— AIM OF THE EXERCISE —
Locate, in the data below, the line that contains "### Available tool" and the line that contains "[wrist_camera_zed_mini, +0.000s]"; reproduce exactly those two lines and every line between them, nothing more.

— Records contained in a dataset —
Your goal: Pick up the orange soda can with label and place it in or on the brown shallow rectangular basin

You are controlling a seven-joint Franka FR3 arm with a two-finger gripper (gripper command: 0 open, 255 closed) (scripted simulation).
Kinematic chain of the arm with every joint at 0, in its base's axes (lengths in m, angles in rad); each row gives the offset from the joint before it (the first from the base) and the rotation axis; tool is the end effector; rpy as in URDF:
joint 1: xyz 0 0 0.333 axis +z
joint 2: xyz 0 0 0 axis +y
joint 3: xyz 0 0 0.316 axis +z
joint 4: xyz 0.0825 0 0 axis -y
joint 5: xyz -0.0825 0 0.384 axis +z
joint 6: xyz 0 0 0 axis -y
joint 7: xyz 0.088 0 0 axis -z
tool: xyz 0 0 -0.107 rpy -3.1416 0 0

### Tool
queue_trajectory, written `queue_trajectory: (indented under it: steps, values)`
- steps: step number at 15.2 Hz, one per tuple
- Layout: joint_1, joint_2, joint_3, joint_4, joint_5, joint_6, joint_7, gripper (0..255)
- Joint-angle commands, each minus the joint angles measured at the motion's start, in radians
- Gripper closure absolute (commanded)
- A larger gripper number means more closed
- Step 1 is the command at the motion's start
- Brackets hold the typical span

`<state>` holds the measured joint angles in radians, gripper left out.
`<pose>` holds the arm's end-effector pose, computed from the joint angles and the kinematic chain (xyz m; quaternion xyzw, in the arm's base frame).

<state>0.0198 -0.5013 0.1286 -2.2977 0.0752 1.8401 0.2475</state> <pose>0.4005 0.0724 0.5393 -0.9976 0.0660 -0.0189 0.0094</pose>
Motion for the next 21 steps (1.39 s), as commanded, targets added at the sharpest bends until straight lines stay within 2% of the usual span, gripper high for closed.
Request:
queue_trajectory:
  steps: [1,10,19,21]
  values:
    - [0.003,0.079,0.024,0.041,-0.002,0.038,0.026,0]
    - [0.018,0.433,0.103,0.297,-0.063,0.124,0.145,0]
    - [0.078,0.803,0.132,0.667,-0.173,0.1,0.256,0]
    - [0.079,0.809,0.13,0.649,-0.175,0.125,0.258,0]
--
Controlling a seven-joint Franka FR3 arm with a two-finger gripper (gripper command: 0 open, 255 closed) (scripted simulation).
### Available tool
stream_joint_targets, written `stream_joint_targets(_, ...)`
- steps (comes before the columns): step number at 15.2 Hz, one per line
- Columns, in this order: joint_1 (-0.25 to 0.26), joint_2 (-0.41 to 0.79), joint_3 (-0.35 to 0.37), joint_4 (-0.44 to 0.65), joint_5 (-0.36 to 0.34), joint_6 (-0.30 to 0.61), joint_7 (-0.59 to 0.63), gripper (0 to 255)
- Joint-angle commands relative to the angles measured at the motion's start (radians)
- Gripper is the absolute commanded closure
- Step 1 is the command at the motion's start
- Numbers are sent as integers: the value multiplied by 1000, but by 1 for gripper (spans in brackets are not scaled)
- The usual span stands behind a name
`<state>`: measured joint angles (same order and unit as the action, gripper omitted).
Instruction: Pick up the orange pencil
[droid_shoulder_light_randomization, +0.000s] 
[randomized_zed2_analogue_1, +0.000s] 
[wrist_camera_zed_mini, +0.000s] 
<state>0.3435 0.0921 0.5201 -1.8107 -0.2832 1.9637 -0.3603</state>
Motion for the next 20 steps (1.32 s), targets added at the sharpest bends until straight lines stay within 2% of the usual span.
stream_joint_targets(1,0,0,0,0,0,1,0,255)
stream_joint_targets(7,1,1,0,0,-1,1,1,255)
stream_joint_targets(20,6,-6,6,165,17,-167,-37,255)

— COMPLETED EXERCISE —
### Available tool
stream_joint_targets, written `stream_joint_targets(_, ...)`
- steps (comes before the columns): step number at 15.2 Hz, one per line
- Columns, in this order: joint_1 (-0.25 to 0.26), joint_2 (-0.41 to 0.79), joint_3 (-0.35 to 0.37), joint_4 (-0.44 to 0.65), joint_5 (-0.36 to 0.34), joint_6 (-0.30 to 0.61), joint_7 (-0.59 to 0.63), gripper (0 to 255)
- Joint-angle commands relative to the angles measured at the motion's start (radians)
- Gripper is the absolute commanded closure
- Step 1 is the command at the motion's start
- Numbers are sent as integers: the value multiplied by 1000, but by 1 for gripper (spans in brackets are not scaled)
- The usual span stands behind a name
`<state>`: measured joint angles (same order and unit as the action, gripper omitted).
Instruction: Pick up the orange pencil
[droid_shoulder_light_randomization, +0.000s] 
[randomized_zed2_analogue_1, +0.000s] 
[wrist_camera_zed_mini, +0.000s] 

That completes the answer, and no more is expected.